TO DO
Of the entries below, restate word for word only the section that runs from the line with "task: outline the brown tabletop" to the line with "Provide the mask of every instance of the brown", counting both ends.

ENTRIES SHOWN
-*-*-

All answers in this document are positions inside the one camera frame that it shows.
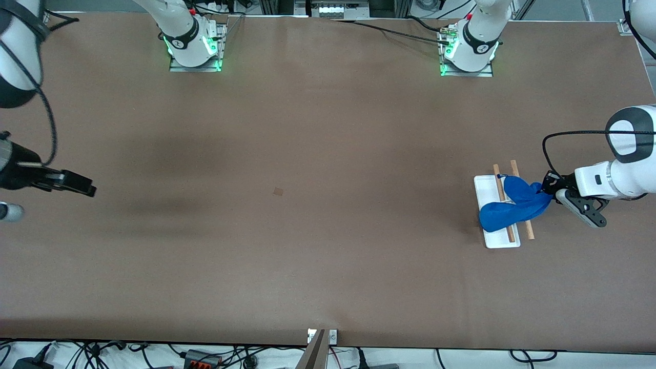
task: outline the black strap
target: black strap
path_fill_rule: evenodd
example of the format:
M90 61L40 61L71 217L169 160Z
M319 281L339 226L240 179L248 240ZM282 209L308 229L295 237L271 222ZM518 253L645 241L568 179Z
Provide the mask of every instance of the black strap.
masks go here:
M42 42L50 34L48 26L16 0L0 0L0 10L8 11L20 19Z
M169 42L169 44L171 44L171 46L173 46L178 50L184 50L187 48L187 45L189 45L189 42L193 41L196 38L199 29L198 20L196 20L196 18L192 18L192 19L194 20L194 24L192 25L192 28L184 35L178 37L172 37L163 33L164 37Z
M462 30L464 34L464 40L472 47L474 54L485 54L489 49L492 49L492 47L494 47L494 45L499 40L497 37L492 41L485 42L475 38L469 32L469 22L464 25Z

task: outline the brown tabletop
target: brown tabletop
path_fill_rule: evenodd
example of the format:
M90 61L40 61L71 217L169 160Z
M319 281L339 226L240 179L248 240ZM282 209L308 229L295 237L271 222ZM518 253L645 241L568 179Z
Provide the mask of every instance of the brown tabletop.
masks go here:
M2 191L27 214L0 225L0 336L654 351L651 196L602 230L554 203L518 249L477 222L474 175L540 181L545 135L654 102L614 24L511 23L495 77L457 78L433 44L302 18L244 19L222 72L170 73L147 14L80 18L43 45L45 92L53 166L98 193ZM0 117L47 156L38 98ZM549 149L563 173L612 158Z

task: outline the red wire
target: red wire
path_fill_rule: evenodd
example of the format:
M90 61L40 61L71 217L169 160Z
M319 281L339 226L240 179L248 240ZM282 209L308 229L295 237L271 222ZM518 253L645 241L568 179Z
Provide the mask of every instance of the red wire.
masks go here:
M335 361L337 361L337 367L339 369L342 369L342 364L339 363L339 358L337 357L337 353L335 352L335 349L331 347L330 351L333 352L333 357L335 358Z

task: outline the blue object
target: blue object
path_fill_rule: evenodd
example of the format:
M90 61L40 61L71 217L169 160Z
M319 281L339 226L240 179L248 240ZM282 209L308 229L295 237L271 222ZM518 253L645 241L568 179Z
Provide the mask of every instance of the blue object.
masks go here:
M481 208L478 219L487 232L504 229L517 222L528 221L542 214L554 198L542 192L542 184L535 182L529 186L523 179L512 175L505 176L503 188L515 203L491 202Z

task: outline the wooden dowel
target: wooden dowel
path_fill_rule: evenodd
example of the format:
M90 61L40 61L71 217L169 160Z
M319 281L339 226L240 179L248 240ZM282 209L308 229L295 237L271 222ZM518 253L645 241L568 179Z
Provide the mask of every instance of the wooden dowel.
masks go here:
M520 176L520 170L517 168L517 161L516 160L510 160L510 166L512 167L512 175L515 177ZM533 225L531 224L531 221L526 221L524 222L526 224L526 233L529 235L529 240L534 240L535 235L533 234Z
M499 174L501 174L499 171L499 165L495 164L493 168L494 178L497 180L497 191L499 191L499 199L501 202L504 202L506 201L506 194L503 192L503 184L501 183L501 178L499 178ZM508 240L510 243L515 242L515 234L512 232L512 226L506 227L506 231L508 232Z

-*-*-

FINAL ANSWER
task: outline the brown tabletop
target: brown tabletop
path_fill_rule: evenodd
example of the format:
M90 61L40 61L71 217L169 160Z
M319 281L339 226L240 179L248 240ZM282 209L308 229L295 237L271 222ZM518 253L645 241L568 179Z
Provide the mask of every instance of the brown tabletop.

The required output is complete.